A Linux utility to graph resource usage of a process and its subprocesses over time. It uses procfs to record memory, CPU, I/O, thread, and file descriptor metrics for a process tree, outputting timestamped snapshots in JSON Lines format. Recordings can be visualized as terminal line charts or summary tables.
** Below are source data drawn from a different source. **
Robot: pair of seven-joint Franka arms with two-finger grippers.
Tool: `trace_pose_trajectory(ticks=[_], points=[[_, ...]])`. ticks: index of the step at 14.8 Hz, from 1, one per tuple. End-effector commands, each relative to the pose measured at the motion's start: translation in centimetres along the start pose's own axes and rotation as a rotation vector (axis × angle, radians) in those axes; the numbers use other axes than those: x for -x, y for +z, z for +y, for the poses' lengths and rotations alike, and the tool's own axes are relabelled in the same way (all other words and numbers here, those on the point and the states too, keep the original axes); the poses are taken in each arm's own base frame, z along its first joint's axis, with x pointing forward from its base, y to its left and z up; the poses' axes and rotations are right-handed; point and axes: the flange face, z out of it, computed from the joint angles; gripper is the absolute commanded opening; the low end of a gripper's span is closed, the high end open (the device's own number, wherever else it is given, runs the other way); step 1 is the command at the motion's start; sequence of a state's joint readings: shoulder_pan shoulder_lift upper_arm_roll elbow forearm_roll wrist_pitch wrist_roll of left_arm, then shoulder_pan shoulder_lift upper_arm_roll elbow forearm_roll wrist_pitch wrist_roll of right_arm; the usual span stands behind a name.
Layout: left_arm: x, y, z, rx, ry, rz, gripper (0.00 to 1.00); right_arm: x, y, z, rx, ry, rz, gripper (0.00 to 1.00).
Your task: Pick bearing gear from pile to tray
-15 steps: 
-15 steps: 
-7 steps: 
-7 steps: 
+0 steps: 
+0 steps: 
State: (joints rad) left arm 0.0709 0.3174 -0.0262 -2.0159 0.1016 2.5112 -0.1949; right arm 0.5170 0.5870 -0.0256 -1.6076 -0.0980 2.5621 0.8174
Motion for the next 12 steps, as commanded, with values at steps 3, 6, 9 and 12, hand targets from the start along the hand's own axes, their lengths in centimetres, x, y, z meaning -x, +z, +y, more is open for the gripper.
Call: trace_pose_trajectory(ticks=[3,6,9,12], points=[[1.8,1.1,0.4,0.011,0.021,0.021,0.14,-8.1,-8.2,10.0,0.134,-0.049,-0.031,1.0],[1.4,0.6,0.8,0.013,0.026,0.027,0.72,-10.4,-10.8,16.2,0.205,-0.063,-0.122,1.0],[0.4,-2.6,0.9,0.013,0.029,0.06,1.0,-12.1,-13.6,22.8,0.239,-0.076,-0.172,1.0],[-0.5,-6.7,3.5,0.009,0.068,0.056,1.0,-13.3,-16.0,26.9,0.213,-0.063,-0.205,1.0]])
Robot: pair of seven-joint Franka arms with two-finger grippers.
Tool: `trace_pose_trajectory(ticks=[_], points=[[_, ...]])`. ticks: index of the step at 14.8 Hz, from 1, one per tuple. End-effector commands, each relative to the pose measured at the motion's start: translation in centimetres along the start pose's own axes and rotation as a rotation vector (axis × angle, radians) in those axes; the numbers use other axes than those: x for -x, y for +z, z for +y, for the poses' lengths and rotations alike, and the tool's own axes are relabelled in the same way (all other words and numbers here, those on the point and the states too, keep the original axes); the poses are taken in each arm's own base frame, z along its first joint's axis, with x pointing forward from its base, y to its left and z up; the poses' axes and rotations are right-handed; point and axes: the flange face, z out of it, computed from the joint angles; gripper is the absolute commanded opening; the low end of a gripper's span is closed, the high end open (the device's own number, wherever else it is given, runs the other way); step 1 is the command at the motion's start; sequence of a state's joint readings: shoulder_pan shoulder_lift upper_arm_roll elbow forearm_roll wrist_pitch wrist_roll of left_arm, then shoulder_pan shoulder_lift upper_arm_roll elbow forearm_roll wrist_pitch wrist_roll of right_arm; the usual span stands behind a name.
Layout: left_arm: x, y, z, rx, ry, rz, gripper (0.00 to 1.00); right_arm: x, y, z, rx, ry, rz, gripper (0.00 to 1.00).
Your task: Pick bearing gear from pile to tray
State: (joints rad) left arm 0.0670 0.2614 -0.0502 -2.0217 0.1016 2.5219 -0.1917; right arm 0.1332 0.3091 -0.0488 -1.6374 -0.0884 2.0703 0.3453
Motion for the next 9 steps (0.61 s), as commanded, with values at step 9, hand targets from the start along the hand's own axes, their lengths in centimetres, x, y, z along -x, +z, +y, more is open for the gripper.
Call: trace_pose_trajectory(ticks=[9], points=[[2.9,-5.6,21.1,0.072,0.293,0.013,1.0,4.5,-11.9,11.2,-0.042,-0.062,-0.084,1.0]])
- Linux kernel >= 3.5 (uses
/proc/[pid]/task/[tid]/childrenfor subprocess discovery) - Go 1.26+
go install github.com/supakeen/pgr/cmd/pgr@latest
Or build from source:
git clone https://github.com/supakeen/pgr.git
cd pgr
go build ./cmd/pgr
Record resource usage of a process and all its descendants:
pgr record --pid <PID>
Options:
| Flag | Short | Default | Description |
|---|---|---|---|
--pid |
-p |
Root process ID to monitor (required) | |
--interval |
-i |
1s |
Sampling interval (Go duration) |
--output |
-o |
stdout | Output file path |
--long-names |
-l |
false |
Use full command name from /proc/[pid]/cmdline instead of the kernel 15-char comm name |
Examples:
# Record PID 1234 every second to stdout
pgr record -p 1234
# Record every 500ms to a file
pgr record -p 1234 -i 500ms -o recording.jsonl
# Record with full command names
pgr record -p 1234 -l
# Record every 5 seconds
pgr record -p 1234 -i 5s
Stop recording with Ctrl-C (SIGINT) or SIGTERM. Recording also stops automatically when the root process exits.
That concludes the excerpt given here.